BONUS: Kitchens generate a lot of waste, but when you compost, you can significantly reduce the amount of trash in your kitchen and at your curb. But make sure you do it properly, as certain foods should not be composted.
3. Buy organic. Choosing organically grown foods, which aren’t treated with chemical pesticides, herbicides, or fertilizers, when you have the option helps to reduce the pesticide burden on the earth. Read more about the reasons to choose organic food here, and then learn how to buy organic on a budget.
BONUS: Organic foods are usually richer in nutrients too—they do a body good.
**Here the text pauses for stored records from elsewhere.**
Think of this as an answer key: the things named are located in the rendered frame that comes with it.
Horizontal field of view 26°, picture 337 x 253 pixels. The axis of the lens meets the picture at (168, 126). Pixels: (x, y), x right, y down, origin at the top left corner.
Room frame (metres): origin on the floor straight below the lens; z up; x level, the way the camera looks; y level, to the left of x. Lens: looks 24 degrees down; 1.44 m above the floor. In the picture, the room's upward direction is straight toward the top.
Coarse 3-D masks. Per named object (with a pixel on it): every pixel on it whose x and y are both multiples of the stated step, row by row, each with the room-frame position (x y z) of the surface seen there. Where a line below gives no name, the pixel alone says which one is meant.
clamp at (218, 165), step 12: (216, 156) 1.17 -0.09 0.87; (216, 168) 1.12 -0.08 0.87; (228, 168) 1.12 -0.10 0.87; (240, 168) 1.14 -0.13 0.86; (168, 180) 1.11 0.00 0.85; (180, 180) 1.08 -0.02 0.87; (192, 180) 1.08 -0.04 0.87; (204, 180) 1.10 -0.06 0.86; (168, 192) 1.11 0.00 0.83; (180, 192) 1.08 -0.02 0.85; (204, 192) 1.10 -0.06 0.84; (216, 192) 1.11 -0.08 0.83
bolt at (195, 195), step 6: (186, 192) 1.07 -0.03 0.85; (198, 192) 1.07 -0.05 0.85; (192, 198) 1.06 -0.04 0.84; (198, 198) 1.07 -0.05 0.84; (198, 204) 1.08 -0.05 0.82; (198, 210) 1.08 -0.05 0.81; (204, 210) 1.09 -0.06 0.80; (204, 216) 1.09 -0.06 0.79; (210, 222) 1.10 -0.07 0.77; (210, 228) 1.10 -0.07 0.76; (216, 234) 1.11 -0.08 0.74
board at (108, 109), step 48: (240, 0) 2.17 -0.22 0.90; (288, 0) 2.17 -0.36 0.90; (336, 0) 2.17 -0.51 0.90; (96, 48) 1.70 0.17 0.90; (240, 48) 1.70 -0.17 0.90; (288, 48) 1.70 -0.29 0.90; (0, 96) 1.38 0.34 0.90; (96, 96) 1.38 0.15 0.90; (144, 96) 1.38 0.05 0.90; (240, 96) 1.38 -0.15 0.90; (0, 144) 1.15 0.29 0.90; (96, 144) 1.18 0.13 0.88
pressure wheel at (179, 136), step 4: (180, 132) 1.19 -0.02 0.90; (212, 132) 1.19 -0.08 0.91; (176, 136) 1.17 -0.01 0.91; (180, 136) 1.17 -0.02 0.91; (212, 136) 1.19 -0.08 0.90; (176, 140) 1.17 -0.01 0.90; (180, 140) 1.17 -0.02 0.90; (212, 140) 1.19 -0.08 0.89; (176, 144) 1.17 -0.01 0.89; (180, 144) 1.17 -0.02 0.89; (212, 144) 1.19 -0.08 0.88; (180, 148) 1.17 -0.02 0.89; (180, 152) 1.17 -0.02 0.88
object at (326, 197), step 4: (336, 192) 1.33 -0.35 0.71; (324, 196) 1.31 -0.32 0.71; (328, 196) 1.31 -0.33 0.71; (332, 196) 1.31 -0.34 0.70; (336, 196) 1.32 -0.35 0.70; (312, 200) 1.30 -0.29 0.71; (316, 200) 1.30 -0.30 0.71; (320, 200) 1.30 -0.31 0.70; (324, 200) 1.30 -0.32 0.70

4. Eat locally. Besides tasting fresher, locally-grown food is more ecologically sustainable. It benefits farmers and the local economy, as the profits from what is grown near you stay in your community. Check out your local farmer’s market for the best just-picked fruits and vegetables of the season, and select produce that was grown using organic methods to compound the eco-benefits. Buy large quantities and freeze, can, or dry them to enjoy locally-grown food all winter long. Or start your own organic backyard garden—the ultimate in local food.
BONUS: When you buy food that's been shipped across the globe, you have to "eat" those transportation costs when you buy. Local food is also seasonal, which means it tastes better and is also more affordable.
5. Use greener cleaners. Chlorine-free automatic dishwashing powder, petroleum-free soap, and non-toxic floor cleaner are all easy to find in most grocery stores. These products work just as well as their conventional competition, but leave behind less toxic residue for our bodies and the environment to process. You can also make your own cleaners with common household items like baking soda, vinegar, lemon juice, borax, and washing soda.
BONUS: "Green" cleaners are usually better for people who have chemical sensitivities. Besides being better for the planet, they're healthier for everyone in your household.
6. Drink filtered, not bottled. If you’re buying bottled water, consider this fact: In the state of California alone, nearly three million used plastic water bottles wind up in the landfill every day. Although you might recycle yours, keep in mind that it takes energy and resources to manufacture and transport these bottles—and to recycle them too. A better option is to buy a water filter that attaches to your kitchen faucet, and fill reusable bottles at the tap.